◆ PROBLEM STATEMENT
Could you work out how many lines of the material below hold "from"? Only the number is needed.

(THE DATA Opens)

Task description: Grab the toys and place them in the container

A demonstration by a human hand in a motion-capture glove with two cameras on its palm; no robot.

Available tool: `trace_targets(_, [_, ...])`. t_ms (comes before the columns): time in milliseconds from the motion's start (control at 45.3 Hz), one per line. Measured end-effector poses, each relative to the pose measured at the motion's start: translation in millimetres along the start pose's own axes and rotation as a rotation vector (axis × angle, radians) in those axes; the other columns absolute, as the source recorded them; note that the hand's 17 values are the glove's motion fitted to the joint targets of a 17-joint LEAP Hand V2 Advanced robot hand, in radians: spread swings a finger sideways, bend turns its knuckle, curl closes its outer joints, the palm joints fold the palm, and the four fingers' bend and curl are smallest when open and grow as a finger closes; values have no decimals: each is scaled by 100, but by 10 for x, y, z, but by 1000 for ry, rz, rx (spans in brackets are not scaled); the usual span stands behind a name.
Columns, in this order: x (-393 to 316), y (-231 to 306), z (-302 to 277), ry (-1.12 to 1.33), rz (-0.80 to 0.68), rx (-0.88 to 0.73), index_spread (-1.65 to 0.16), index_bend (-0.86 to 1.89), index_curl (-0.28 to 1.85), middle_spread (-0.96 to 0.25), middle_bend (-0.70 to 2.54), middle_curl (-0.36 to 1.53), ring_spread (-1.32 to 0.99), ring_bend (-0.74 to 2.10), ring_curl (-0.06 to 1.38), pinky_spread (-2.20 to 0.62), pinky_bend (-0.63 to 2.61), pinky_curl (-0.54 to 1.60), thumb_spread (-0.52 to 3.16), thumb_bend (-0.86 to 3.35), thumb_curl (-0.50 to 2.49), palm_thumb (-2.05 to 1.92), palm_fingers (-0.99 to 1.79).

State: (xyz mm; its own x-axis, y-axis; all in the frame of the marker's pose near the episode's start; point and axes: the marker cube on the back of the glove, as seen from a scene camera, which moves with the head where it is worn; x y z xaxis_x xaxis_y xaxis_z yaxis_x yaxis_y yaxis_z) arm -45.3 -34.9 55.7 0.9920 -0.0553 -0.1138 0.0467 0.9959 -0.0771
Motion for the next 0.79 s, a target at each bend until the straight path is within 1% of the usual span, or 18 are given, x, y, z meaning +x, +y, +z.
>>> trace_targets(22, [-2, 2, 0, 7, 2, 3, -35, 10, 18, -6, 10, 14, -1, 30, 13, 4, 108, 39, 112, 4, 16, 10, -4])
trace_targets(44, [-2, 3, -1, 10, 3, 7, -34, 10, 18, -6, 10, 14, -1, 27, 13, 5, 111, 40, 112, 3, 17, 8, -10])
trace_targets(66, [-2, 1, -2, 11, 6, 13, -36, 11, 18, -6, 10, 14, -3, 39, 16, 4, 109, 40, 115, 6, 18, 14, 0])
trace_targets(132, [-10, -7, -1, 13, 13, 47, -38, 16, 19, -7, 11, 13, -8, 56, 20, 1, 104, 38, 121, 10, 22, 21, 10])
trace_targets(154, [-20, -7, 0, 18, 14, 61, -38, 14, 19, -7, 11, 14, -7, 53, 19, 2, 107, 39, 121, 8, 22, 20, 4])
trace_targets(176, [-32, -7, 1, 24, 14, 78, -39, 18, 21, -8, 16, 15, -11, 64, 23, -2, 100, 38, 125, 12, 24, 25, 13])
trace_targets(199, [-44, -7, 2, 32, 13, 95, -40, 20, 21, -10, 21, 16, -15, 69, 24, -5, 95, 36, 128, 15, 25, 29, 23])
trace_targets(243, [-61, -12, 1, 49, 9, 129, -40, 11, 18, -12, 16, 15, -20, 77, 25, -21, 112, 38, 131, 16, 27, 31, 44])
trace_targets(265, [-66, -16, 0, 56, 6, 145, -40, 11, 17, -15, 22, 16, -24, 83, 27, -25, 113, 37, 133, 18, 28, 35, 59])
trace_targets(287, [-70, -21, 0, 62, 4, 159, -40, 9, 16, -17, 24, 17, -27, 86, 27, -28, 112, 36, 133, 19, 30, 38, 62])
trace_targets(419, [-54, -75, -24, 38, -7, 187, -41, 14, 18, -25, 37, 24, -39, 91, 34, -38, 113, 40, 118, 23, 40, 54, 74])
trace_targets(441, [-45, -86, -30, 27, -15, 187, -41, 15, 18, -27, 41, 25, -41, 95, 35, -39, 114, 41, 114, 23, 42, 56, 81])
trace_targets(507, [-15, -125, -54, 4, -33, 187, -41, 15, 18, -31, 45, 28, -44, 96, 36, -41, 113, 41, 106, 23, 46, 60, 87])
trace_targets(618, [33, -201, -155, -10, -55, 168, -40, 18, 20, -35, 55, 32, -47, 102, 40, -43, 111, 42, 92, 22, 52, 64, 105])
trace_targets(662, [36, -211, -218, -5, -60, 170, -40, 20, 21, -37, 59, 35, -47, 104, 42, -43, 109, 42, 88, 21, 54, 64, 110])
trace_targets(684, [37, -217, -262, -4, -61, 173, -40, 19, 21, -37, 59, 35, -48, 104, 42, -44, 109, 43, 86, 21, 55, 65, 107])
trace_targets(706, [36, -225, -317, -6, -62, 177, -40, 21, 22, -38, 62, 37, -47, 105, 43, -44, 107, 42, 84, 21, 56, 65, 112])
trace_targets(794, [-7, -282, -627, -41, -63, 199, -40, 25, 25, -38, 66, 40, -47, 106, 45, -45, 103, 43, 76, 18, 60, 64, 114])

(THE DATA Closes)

◆ EXERCISE RESPONSE
2